[PATCH v2 1/6] powerpc/code-patching: Implement generic text patching function

Tue Sep 27 12:57:26 AEST 2022

On Mon, 2022-09-26 at 14:33 +0000, Christophe Leroy wrote:
> > +#define patch_memory(addr, val) \
> > +({ \
> > +       BUILD_BUG_ON(!__native_word(val)); \
> > +       __patch_memory(addr, (unsigned long) val, sizeof(val)); \
> > +})
> 
> Can you do a static __always_inline function instead of a macro here
> ?

I didn't before because it doesn't allow using the type as a parameter.
I considered these forms

  patch_memory(addr, val, 8);
  patch_memory(addr, val, void*);
  patch_memory(addr, val);  // size taken from val type

And thought the third was the nicest to use.
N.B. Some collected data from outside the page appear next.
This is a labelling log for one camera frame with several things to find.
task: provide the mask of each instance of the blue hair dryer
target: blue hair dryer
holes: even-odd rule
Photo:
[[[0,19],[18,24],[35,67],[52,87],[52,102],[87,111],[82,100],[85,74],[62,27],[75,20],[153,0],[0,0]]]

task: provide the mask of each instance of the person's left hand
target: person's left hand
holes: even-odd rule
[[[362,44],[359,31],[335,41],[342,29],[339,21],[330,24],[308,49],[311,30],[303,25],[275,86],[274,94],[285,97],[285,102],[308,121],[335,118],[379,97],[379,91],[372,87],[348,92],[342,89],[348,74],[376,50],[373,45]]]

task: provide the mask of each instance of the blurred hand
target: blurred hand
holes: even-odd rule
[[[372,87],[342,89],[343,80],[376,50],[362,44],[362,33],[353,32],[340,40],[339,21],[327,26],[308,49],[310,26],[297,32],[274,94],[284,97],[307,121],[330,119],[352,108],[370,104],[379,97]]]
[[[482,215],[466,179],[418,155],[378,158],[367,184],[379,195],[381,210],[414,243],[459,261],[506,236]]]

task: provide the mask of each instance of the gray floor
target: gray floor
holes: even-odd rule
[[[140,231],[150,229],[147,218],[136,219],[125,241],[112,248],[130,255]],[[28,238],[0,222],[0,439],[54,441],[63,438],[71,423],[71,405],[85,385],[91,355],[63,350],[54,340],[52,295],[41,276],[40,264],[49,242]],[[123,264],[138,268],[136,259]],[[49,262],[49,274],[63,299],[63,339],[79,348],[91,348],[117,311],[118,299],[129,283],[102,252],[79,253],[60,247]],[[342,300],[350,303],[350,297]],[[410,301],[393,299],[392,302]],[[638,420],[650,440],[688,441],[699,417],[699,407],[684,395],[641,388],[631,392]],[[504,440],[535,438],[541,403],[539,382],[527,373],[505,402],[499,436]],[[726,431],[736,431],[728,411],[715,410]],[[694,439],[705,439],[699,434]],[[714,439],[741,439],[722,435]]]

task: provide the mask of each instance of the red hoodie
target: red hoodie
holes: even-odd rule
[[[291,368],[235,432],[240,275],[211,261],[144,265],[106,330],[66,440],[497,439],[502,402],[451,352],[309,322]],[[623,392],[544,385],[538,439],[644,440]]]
Though coming back to
this, I hadn't considered

  patch_memory(addr, val, sizeof(void*))

which would still allow a type to decide the size, and not be a macro.
I've got an example implementation further down that also addresses the
size check issue.

> > +static int __always_inline ___patch_memory(void *patch_addr,
> > +                                          unsigned long data,
> > +                                          void *prog_addr,
> > +                                          size_t size)
> 
> Is it really needed in the .c file ? I would expect GCC to take the 
> right decision by itself.

I thought it'd be better to always inline it given it's only used
generically in do_patch_memory and __do_patch_memory, which both get
inlined into __patch_memory. But it does end up generating two copies
due to the different contexts it's called in, so probably not worth it.
Removed for v3.

(raw_patch_instruction gets an optimised inline of ___patch_memory
either way)

> A BUILD_BUG() would be better here I think.
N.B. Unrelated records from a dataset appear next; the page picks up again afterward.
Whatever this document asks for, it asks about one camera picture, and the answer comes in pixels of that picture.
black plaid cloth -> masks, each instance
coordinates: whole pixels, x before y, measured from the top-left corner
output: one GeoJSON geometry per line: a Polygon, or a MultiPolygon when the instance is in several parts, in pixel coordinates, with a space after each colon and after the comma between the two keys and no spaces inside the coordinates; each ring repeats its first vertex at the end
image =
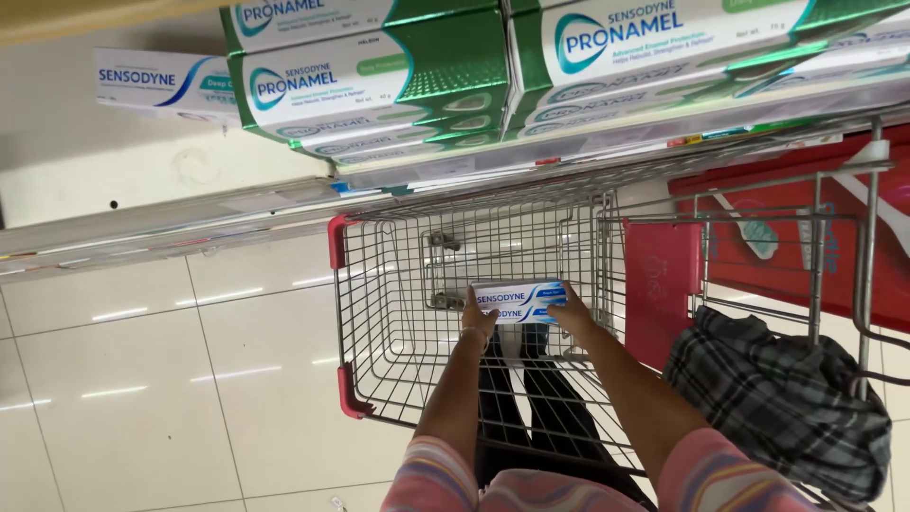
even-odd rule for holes
{"type": "Polygon", "coordinates": [[[663,379],[752,460],[831,497],[876,499],[891,460],[891,419],[836,341],[776,338],[762,320],[702,306],[673,345],[663,379]]]}

white tile floor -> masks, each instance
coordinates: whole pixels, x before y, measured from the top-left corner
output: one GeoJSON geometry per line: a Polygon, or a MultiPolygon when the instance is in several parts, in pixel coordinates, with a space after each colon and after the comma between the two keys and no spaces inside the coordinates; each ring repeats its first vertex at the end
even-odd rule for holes
{"type": "MultiPolygon", "coordinates": [[[[411,431],[340,412],[325,240],[5,286],[0,510],[377,509],[411,431]]],[[[823,327],[852,347],[849,323],[823,327]]],[[[910,377],[910,353],[871,354],[910,377]]],[[[910,509],[891,486],[910,481],[910,390],[875,389],[895,428],[874,505],[910,509]]]]}

toothbrush graphic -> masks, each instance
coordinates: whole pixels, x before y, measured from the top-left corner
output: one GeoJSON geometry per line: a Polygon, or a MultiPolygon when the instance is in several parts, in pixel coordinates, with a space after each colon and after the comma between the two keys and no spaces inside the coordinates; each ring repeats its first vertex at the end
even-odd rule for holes
{"type": "MultiPolygon", "coordinates": [[[[734,218],[741,218],[738,212],[733,210],[733,205],[723,196],[723,194],[714,194],[717,202],[721,203],[724,210],[734,218]]],[[[762,260],[770,260],[777,251],[777,233],[771,229],[771,226],[763,220],[738,220],[736,225],[739,226],[740,236],[762,260]]]]}
{"type": "MultiPolygon", "coordinates": [[[[869,188],[862,181],[854,176],[844,174],[834,176],[834,179],[848,192],[862,201],[866,207],[869,206],[869,188]]],[[[904,249],[904,253],[910,257],[910,216],[905,215],[881,198],[878,199],[878,216],[891,228],[891,231],[897,237],[897,241],[904,249]]]]}

wire basket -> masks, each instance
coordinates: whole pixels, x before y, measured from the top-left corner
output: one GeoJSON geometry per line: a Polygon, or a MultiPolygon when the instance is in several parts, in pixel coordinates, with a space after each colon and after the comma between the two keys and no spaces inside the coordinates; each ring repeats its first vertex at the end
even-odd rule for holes
{"type": "MultiPolygon", "coordinates": [[[[891,166],[886,144],[884,153],[872,152],[840,169],[787,182],[805,180],[818,190],[822,179],[871,172],[877,184],[877,172],[891,166]]],[[[821,265],[825,226],[830,222],[854,226],[854,323],[860,332],[861,370],[868,365],[869,339],[906,344],[869,329],[873,262],[868,256],[875,240],[867,233],[875,232],[875,216],[833,215],[824,210],[817,193],[807,204],[775,209],[706,210],[704,201],[699,202],[705,195],[729,190],[637,205],[617,203],[619,187],[686,171],[692,168],[666,163],[634,173],[594,170],[454,197],[436,196],[334,219],[329,224],[329,246],[336,269],[342,362],[339,390],[344,412],[416,426],[458,341],[464,291],[470,283],[482,280],[555,278],[572,282],[594,320],[655,372],[662,370],[662,359],[665,361],[673,339],[682,330],[678,325],[690,323],[694,310],[703,304],[732,316],[754,314],[765,319],[775,333],[808,335],[814,342],[823,329],[821,265]],[[683,200],[691,201],[693,209],[676,213],[683,200]],[[733,223],[741,227],[748,222],[743,219],[755,218],[772,226],[777,222],[801,226],[800,237],[773,243],[803,248],[806,264],[787,270],[804,280],[800,301],[795,301],[804,305],[750,305],[731,296],[742,292],[713,282],[714,269],[731,264],[712,258],[712,244],[718,241],[713,226],[733,223]],[[672,237],[670,231],[678,240],[662,249],[655,249],[661,244],[647,242],[669,240],[664,236],[672,237]],[[670,262],[667,273],[673,277],[662,285],[665,301],[649,305],[655,268],[649,267],[648,257],[655,254],[670,262]],[[627,286],[635,293],[627,294],[627,286]],[[669,319],[659,323],[665,326],[664,332],[642,335],[642,329],[647,329],[642,324],[654,324],[648,319],[661,314],[669,319]]],[[[876,194],[871,186],[870,209],[876,194]]],[[[771,243],[754,230],[741,227],[740,232],[743,242],[756,247],[771,243]]],[[[631,475],[644,476],[586,353],[558,326],[532,325],[499,325],[495,341],[501,352],[481,361],[481,380],[486,374],[499,385],[485,389],[481,383],[480,441],[531,451],[560,445],[562,456],[579,459],[591,459],[591,446],[597,445],[631,475]],[[564,407],[541,410],[553,409],[554,392],[546,388],[554,385],[568,389],[555,392],[556,401],[564,407]],[[486,407],[484,395],[489,401],[486,407]],[[514,402],[511,398],[507,402],[505,395],[514,396],[514,402]],[[502,432],[520,433],[521,439],[530,442],[515,443],[502,432]]],[[[883,377],[868,372],[857,375],[855,392],[863,398],[866,376],[883,377]]]]}

blue swoosh logo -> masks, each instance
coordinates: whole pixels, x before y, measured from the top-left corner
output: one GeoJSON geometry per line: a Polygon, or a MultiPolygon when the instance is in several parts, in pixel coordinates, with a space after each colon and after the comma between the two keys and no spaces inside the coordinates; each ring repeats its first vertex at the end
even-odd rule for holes
{"type": "Polygon", "coordinates": [[[237,19],[237,24],[240,25],[240,34],[243,34],[246,37],[252,37],[259,32],[262,32],[268,24],[272,22],[272,16],[269,16],[262,25],[247,26],[247,24],[243,23],[243,14],[240,12],[240,4],[234,5],[234,17],[237,19]]]}
{"type": "Polygon", "coordinates": [[[565,32],[566,28],[568,28],[569,25],[573,23],[582,23],[585,25],[592,25],[598,28],[603,28],[603,25],[586,15],[573,13],[567,14],[560,18],[560,21],[556,24],[556,33],[553,44],[556,47],[556,60],[560,64],[560,69],[567,75],[574,75],[575,73],[582,71],[585,67],[590,66],[595,60],[597,60],[597,57],[601,56],[603,50],[606,49],[606,46],[604,46],[598,50],[597,53],[589,56],[588,58],[580,60],[579,62],[571,62],[569,60],[569,57],[566,55],[562,44],[562,34],[565,32]]]}
{"type": "Polygon", "coordinates": [[[155,105],[155,107],[167,107],[169,105],[174,105],[175,103],[180,101],[180,99],[183,97],[183,95],[185,95],[187,93],[187,91],[189,90],[189,86],[191,86],[193,84],[193,78],[196,77],[196,73],[198,73],[199,68],[202,67],[202,65],[205,64],[205,62],[207,60],[210,60],[213,58],[214,58],[213,56],[207,56],[205,58],[200,58],[199,61],[196,62],[196,64],[194,64],[189,69],[189,72],[187,73],[187,77],[183,79],[183,83],[180,84],[180,88],[177,90],[176,93],[174,93],[174,96],[170,97],[166,101],[158,103],[157,105],[155,105]]]}
{"type": "Polygon", "coordinates": [[[278,73],[265,67],[257,67],[253,70],[252,73],[249,74],[249,91],[252,93],[253,105],[256,105],[256,108],[259,110],[269,110],[270,108],[277,105],[278,102],[281,101],[288,92],[285,91],[281,93],[281,96],[276,97],[271,101],[262,101],[259,99],[259,93],[256,90],[256,80],[261,76],[275,77],[279,80],[283,80],[284,78],[282,78],[278,73]]]}
BUILD_BUG() as the default case always triggers though, I assume
because the constant used for size is too far away. How about

  static __always_inline int patch_memory(void *addr, 
                                          unsigned long val, 
                                          size_t size) 
  {
      int __patch_memory(void *dest, unsigned long src, size_t size);

      BUILD_BUG_ON_MSG(!(size == sizeof(char)  ||
                         size == sizeof(short) ||
                         size == sizeof(int)   ||
                         size == sizeof(long)),
                       "Unsupported size for patch_memory");
      return __patch_memory(addr, val, size);
  }

Declaring the __patch_memory function inside of patch_memory enforces
that you can't accidentally call __patch_memory without going through
this or the *patch_instruction entry points (which hardcode the size).

> > +       }
> > 
> > -               __put_kernel_nofault(patch_addr, &val, u32,
> > failed);
> > -       } else {
> > -               u64 val = ppc_inst_as_ulong(instr);
> > +       dcbst(patch_addr);
> > +       dcbst(patch_addr + size - 1); /* Last byte of data may
> > cross a cacheline */
> 
> Or the second byte of data may cross a cacheline ...

It might, but unless we are assuming data cachelines smaller than the
native word size it will either be in the first or last byte's
cacheline. Whereas the last byte might be in it's own cacheline.

As justification the comment's misleading though, how about reducing it
to "data may cross a cacheline" and leaving the reason for flushing the
last byte implicit?

> > -static int __do_patch_instruction(u32 *addr, ppc_inst_t instr)
> > +static int __always_inline __do_patch_memory(void *dest, unsigned
> > long src, size_t size)
> >   {
> 
> Whaou, do we really want all this to be __always_inline ? Did you
> check 
> the text size increase ?

These ones are redundant because GCC will already inline them, they
were just part of experimenting inlining ___patch_memory. Will remove
for v3. 

The text size doesn't increase though because the call hierarchy is
just a linear chain of
__patch_memory -> do_patch_memory -> __do_patch_memory

The entry point __patch_memory is not inlined.